Ao comentar a frase do presidente, o deputado Coronel Meira (PL-PE) relembrou que "não existe paralelo, no mundo democrático, onde um Supremo tem a prerrogativa do voto secreto".
O ex-juiz da Lava Jato e senador Sergio Moro (União-PR) classificou a fala de Lula como "devaneio presidencial" e chamou a repercussão de "falsa polêmica".
"A questão da segurança dos Ministros é relevante, há medidas que podem ser debatidas e adotadas, mas não essa", disse o senador pelas redes sociais.
Reperecussão fora de Brasília
Além de parlamentares, a declaração de Lula também não foi bem recebida pelo ex-ministro Marco Aurélio Mello, aposentado do STF e criador da TV Justiça em 2002. O magistrado diz que o presidente pode ter cometido um "ato falho", mas, ainda assim, um "arroubo de retórica inconcebível".
O ex-procurador da Lava Jato e ex-deputado, Deltan Dallagnol, disse estar "indignado" com a fala de Lula. "Ele acha que o Supremo Tribunal Federal é Mensalão, é Petrolão para fazer as coisas erradas escondidinho. Se o Supremo legaliza as drogas, se o Supremo libera mensalão, destrói a Lava Jato, a sociedade tem direito de saber", disse Dallagnol.
Já a advogada e ex-deputada, Janaina Paschoal destacou a estratégia usada por Lula para propor o sigilo dos votos dos ministros.
"Muito preocupante a manifestação do Presidente, no sentido de que os votos dos ministros do STF sejam sigilosos.
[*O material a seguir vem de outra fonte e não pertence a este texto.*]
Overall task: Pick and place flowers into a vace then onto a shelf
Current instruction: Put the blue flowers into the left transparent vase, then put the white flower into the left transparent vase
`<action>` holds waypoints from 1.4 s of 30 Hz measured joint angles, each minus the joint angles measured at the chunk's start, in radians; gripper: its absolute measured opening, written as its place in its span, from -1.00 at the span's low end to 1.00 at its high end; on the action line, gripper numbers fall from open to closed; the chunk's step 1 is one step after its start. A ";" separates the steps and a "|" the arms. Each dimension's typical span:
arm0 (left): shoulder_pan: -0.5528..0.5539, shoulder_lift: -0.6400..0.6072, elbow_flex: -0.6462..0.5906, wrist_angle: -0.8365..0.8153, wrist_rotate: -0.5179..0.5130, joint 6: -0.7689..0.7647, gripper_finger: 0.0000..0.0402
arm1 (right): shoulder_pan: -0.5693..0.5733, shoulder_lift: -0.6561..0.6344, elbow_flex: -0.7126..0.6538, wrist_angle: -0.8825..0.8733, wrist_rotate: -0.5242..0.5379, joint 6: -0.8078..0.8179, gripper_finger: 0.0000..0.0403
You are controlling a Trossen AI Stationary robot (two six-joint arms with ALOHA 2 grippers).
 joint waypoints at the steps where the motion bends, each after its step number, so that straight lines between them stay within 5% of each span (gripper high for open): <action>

Por óbvio, compreendo o cuidado com a segurança dos Srs. Ministros; entretanto, determinados cargos implicam riscos e pressupõem resistência às críticas. Já disse e repito, Lula é muito inteligente. Ele sabe que o julgamento do Mensalão não teria o desfecho que teve, não fosse o escrutínio popular. Não podemos admitir recuos em termos de transparência. Há tempos, a esquerda ensaia fechar os julgamentos do STF, sob os mais diversos argumentos. Lula, estrategicamente, abraça justificativa difícil de contestar, mas é preciso", disse Paschoal.